Brief —
Each line from the one containing "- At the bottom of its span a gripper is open" to the last line of the listing below must be reproduced exactly, and nothing more.

Start of Block

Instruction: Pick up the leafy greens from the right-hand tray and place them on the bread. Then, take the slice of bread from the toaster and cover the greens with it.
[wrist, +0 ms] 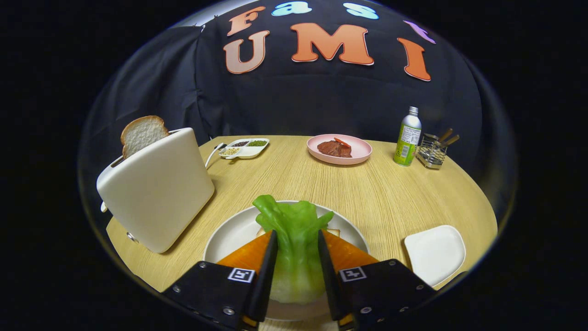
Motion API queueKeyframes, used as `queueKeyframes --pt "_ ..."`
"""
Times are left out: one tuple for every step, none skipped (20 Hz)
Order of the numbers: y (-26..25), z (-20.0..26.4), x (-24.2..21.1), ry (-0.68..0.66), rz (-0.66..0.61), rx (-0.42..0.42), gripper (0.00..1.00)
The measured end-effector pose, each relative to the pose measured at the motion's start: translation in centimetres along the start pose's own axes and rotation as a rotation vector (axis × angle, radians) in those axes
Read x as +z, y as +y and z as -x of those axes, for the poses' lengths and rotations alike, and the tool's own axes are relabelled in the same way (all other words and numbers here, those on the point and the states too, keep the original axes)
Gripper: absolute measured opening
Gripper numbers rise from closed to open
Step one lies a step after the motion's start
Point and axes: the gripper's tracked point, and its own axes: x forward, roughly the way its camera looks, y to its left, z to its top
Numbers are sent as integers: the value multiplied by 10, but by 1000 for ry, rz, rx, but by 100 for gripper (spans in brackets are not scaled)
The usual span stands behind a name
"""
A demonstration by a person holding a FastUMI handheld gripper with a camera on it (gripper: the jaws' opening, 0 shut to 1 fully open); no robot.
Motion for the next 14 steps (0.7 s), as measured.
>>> queueKeyframes --pt "0 2 2 -2 -6 -6 62" --pt "0 3 5 -9 -11 -10 67" --pt "0 4 9 -15 -14 -15 73" --pt "0 7 13 -18 -14 -23 76" --pt "1 10 17 -23 -9 -28 80" --pt "3 13 22 -32 -3 -33 83" --pt "6 16 29 -42 5 -36 89" --pt "9 20 37 -55 13 -37 92" --pt "13 24 44 -68 20 -38 95" --pt "18 28 52 -77 26 -37 97" --pt "25 33 59 -83 31 -35 98" --pt "32 37 66 -91 35 -30 98" --pt "39 40 75 -102 42 -27 98" --pt "45 44 85 -116 52 -24 98"
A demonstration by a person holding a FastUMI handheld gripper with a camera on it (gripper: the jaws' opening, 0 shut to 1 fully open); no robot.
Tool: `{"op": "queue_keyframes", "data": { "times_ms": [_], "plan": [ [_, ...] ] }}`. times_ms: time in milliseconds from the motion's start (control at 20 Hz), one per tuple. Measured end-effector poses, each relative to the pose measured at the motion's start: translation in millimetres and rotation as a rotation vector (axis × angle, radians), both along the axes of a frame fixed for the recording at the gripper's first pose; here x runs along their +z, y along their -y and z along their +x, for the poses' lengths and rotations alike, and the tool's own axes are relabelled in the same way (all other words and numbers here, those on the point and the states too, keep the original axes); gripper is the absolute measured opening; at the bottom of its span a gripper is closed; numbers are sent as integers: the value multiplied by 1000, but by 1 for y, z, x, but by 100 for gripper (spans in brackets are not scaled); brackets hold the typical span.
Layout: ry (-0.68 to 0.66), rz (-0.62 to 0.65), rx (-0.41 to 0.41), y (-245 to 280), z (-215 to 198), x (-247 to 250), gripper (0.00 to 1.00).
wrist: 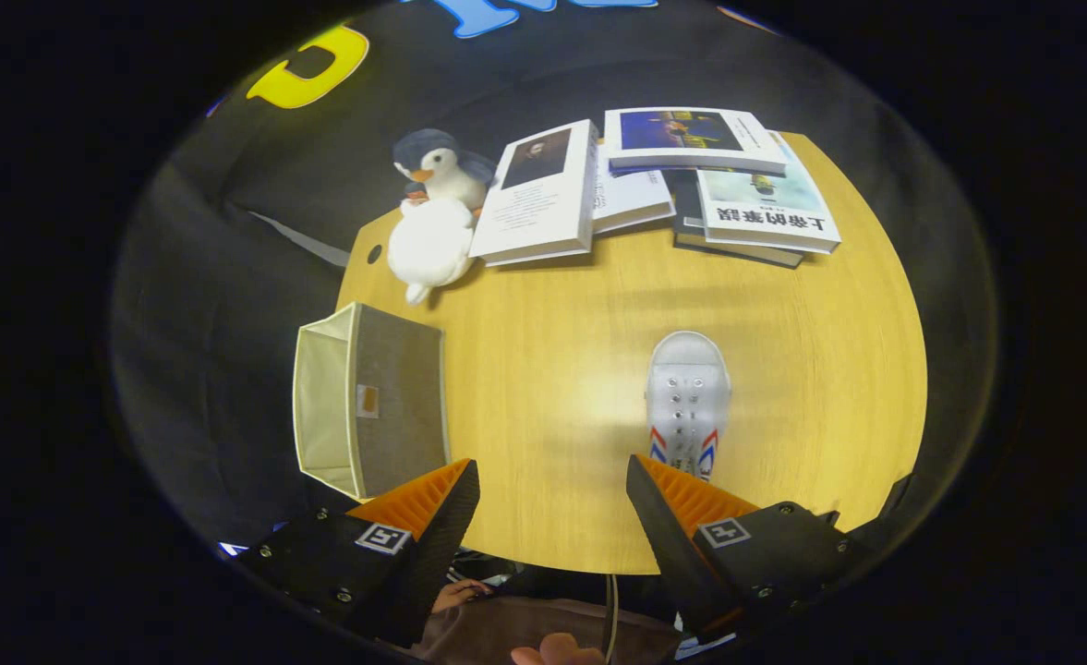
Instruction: Open the storage box then place both shoes into the box .Put the left shoe in first, then the right shoe, with the right side of both shoes facing outward in a uniform manner.
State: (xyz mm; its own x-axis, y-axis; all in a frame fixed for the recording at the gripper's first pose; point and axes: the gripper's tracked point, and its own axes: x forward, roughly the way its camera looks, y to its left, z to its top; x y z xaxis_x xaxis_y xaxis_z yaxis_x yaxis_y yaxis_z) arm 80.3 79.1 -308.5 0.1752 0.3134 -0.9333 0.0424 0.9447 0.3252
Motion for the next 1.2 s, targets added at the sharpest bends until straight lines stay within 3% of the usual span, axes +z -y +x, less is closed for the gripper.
{"op": "queue_keyframes", "data": {
  "times_ms": [650, 1100, 1200],
  "plan": [
    [-126, -62, -106, 86, -36, -86, 97],
    [-161, -128, -71, 105, -37, -144, 94],
    [-166, -179, -38, 110, -39, -157, 84]
  ]
}}
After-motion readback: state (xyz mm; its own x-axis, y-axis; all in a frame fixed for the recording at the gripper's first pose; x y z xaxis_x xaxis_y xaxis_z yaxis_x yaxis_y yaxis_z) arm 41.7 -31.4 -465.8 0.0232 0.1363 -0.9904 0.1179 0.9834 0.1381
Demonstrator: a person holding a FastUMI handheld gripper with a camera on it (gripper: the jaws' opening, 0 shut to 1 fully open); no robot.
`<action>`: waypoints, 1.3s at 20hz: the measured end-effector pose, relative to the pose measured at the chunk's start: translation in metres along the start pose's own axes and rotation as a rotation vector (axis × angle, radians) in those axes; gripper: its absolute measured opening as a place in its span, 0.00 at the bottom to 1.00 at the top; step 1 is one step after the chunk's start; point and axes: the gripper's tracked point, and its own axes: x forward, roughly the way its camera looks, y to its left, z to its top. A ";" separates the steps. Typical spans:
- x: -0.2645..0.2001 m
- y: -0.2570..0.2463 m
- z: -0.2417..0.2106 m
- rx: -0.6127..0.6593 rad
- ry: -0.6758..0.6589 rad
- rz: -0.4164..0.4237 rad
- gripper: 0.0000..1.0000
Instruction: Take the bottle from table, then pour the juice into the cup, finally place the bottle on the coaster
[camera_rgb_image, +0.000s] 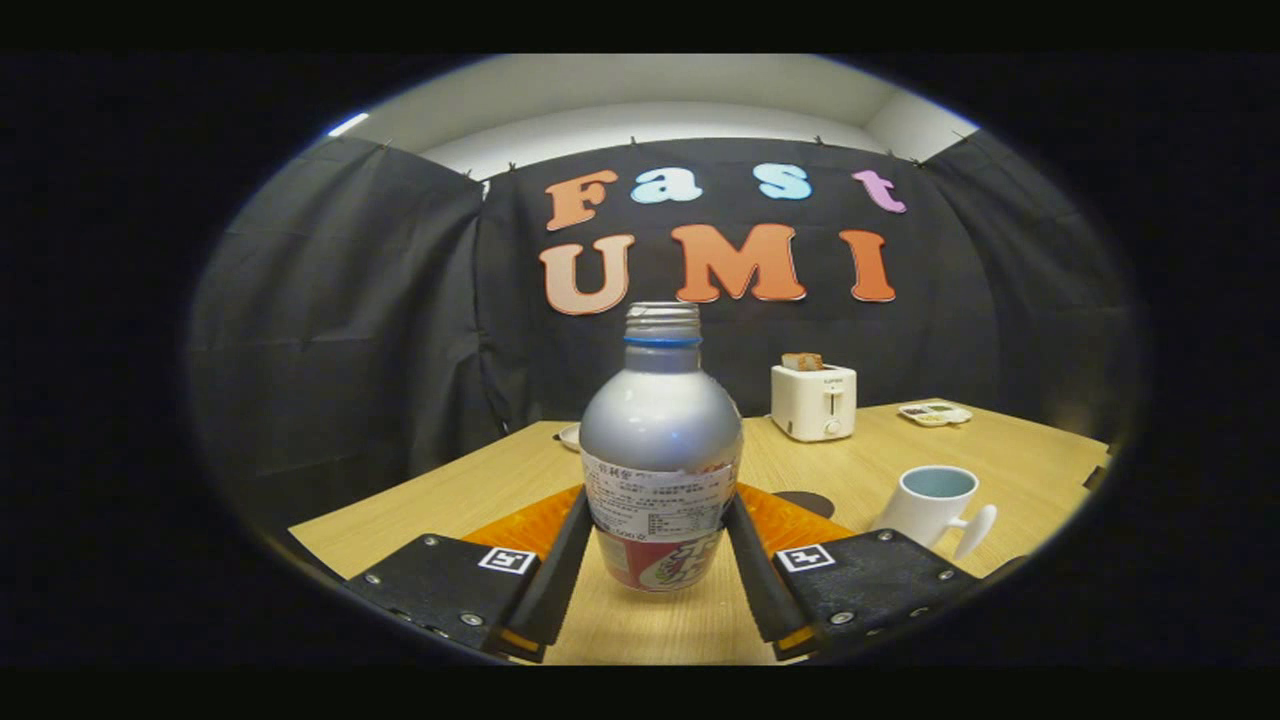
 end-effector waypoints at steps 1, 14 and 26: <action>0.001 -0.001 0.002 0.035 0.002 0.005 0.72; 0.024 -0.018 -0.012 0.659 0.045 0.062 0.72; 0.040 -0.061 -0.005 1.046 0.012 0.034 0.72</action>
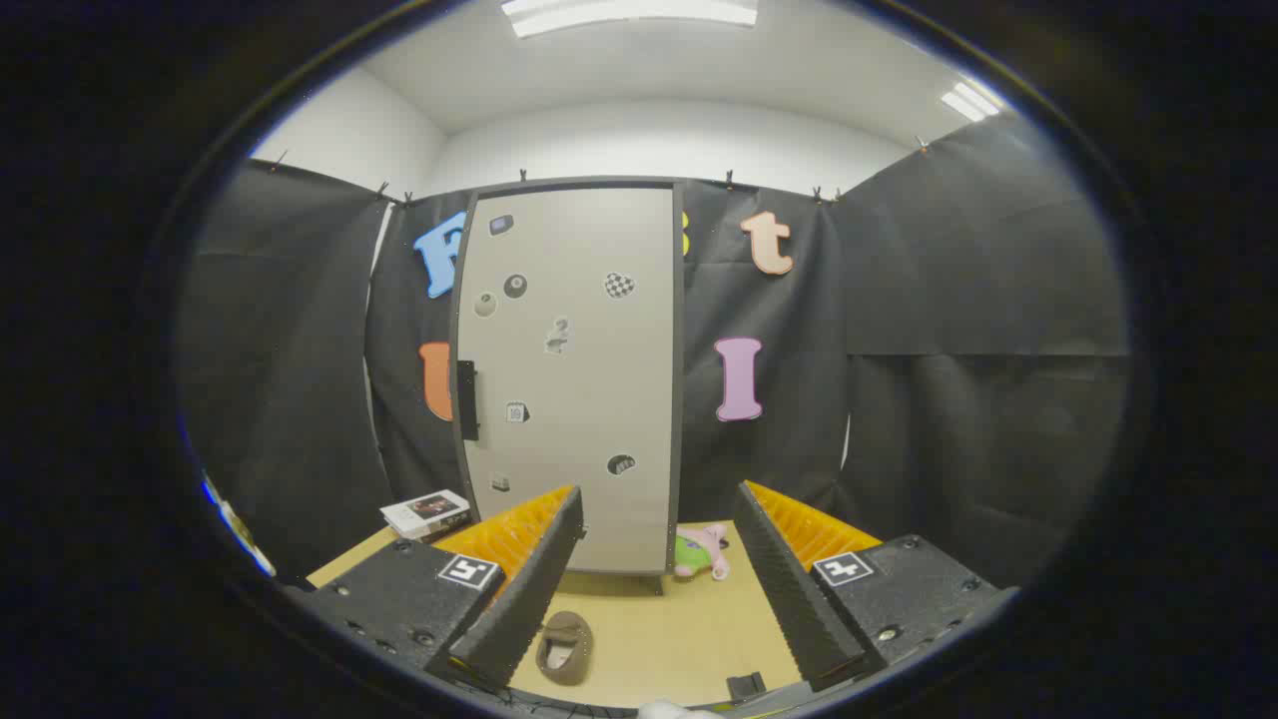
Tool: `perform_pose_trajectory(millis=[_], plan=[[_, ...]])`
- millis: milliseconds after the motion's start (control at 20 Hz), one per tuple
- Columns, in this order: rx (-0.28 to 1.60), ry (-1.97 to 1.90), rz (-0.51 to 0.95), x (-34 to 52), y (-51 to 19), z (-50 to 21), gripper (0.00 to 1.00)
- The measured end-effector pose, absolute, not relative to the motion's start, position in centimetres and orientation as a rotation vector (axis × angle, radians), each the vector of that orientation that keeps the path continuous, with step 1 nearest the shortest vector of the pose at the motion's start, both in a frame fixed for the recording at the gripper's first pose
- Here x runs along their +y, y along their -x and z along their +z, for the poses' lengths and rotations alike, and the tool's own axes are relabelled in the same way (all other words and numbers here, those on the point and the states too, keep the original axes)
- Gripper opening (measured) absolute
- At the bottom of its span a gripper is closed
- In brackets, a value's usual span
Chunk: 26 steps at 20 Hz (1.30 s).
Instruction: Open the shoe cabinet door, grab the shoes and put them into the shoe cabinet, then close the shoe cabinet door.
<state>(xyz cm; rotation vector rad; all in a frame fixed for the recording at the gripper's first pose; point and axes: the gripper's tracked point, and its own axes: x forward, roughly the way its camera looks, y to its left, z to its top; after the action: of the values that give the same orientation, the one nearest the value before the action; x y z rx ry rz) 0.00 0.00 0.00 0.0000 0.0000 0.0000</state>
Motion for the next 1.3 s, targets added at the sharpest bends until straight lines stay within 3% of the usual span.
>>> perform_pose_trajectory(millis=[950,1300], plan=[[0.008,0.0,-0.038,2.1,-0.7,0.1,0.99],[0.002,-0.001,0.042,7.8,-4.7,0.5,0.99]])
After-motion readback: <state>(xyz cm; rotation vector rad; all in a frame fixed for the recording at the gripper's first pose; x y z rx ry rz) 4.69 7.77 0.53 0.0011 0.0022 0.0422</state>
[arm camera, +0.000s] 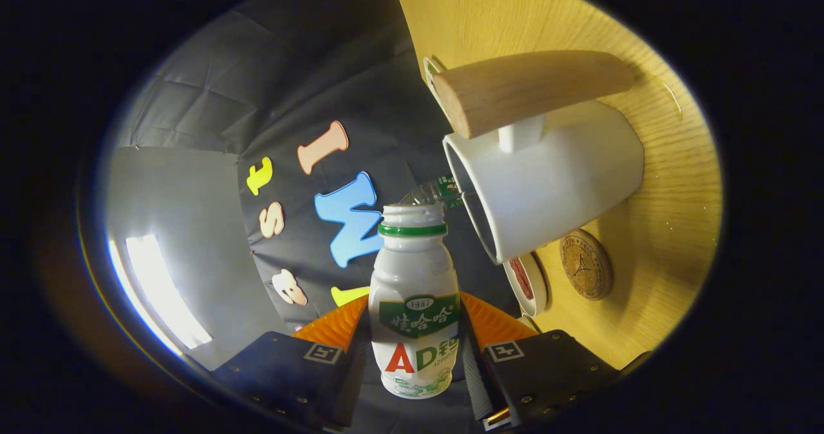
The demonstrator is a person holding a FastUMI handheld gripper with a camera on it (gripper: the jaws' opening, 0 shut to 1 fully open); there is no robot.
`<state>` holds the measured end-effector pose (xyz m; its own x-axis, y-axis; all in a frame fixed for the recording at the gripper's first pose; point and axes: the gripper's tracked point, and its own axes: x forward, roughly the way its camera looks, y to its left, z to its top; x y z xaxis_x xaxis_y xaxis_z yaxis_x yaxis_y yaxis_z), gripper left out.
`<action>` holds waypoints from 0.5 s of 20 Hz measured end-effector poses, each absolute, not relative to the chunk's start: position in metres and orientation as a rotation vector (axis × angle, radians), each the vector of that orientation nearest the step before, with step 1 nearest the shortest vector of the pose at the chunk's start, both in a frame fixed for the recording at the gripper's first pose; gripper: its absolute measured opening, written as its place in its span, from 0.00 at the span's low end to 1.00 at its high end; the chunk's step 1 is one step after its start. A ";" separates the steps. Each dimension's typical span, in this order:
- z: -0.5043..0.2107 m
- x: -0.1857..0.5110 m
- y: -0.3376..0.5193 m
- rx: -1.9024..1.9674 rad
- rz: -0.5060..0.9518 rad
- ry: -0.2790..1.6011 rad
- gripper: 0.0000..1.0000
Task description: Take the bottle from table, then pour the juice into the cup, finally place the bottle on the coaster
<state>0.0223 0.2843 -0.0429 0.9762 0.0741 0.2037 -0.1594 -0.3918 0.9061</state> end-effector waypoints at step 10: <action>-0.046 0.026 0.276 1.964 0.232 -0.061 0.67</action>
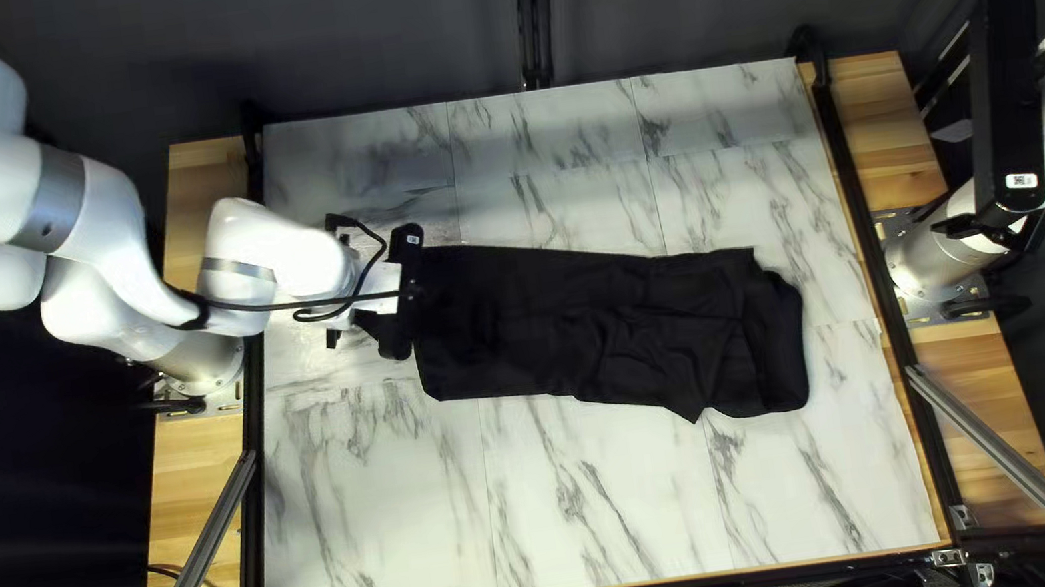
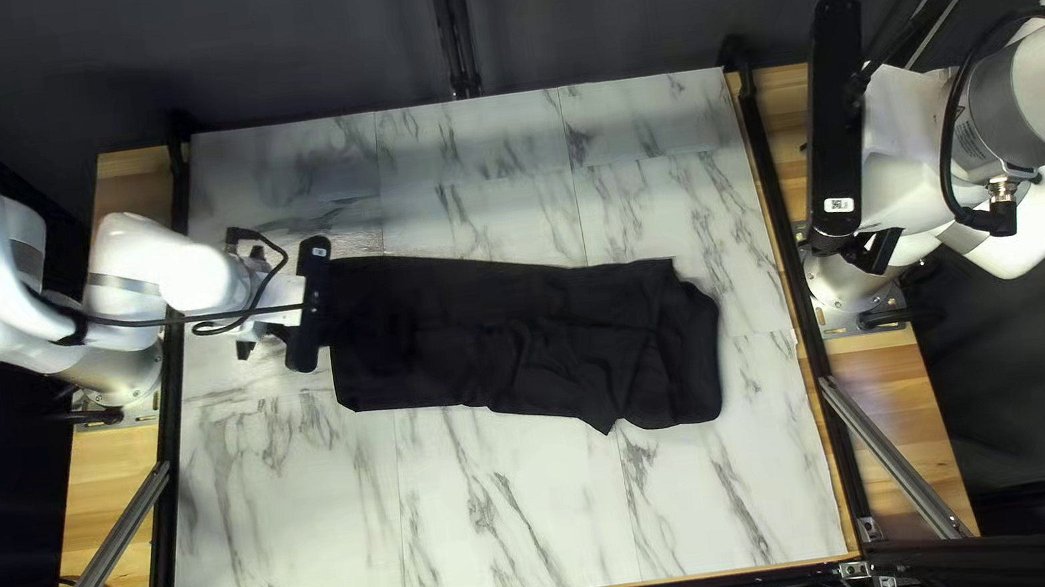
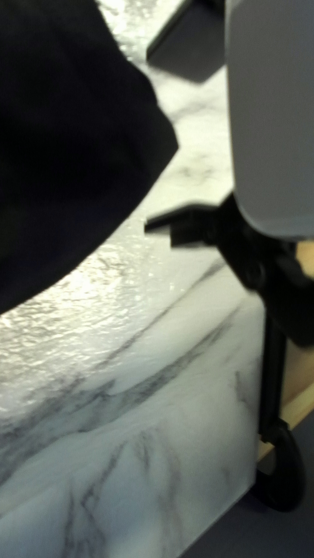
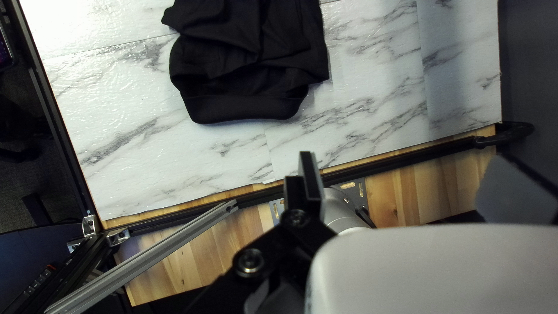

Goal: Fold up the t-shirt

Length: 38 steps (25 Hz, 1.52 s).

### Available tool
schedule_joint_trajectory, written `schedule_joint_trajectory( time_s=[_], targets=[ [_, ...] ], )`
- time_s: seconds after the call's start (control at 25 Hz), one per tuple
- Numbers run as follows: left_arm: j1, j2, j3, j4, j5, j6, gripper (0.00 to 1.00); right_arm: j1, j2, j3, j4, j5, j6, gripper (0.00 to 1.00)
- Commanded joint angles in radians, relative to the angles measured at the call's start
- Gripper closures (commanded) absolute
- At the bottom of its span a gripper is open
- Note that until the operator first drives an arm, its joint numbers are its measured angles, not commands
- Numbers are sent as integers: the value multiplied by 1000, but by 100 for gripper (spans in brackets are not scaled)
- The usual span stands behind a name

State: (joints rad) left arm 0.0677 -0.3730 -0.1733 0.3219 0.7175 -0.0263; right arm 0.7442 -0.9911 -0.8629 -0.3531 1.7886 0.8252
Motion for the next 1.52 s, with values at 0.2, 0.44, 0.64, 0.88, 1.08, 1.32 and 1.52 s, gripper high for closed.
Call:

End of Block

Finished task —
- At the bottom of its span a gripper is open
- Note that until the operator first drives an arm, its joint numbers are its measured angles, not commands
- Numbers are sent as integers: the value multiplied by 1000, but by 100 for gripper (spans in brackets are not scaled)
- The usual span stands behind a name

State: (joints rad) left arm 0.0677 -0.3730 -0.1733 0.3219 0.7175 -0.0263; right arm 0.7442 -0.9911 -0.8629 -0.3531 1.7886 0.8252
Motion for the next 1.52 s, with values at 0.2, 0.44, 0.64, 0.88, 1.08, 1.32 and 1.52 s, gripper high for closed.
Call:

The work on this exercise has been completed.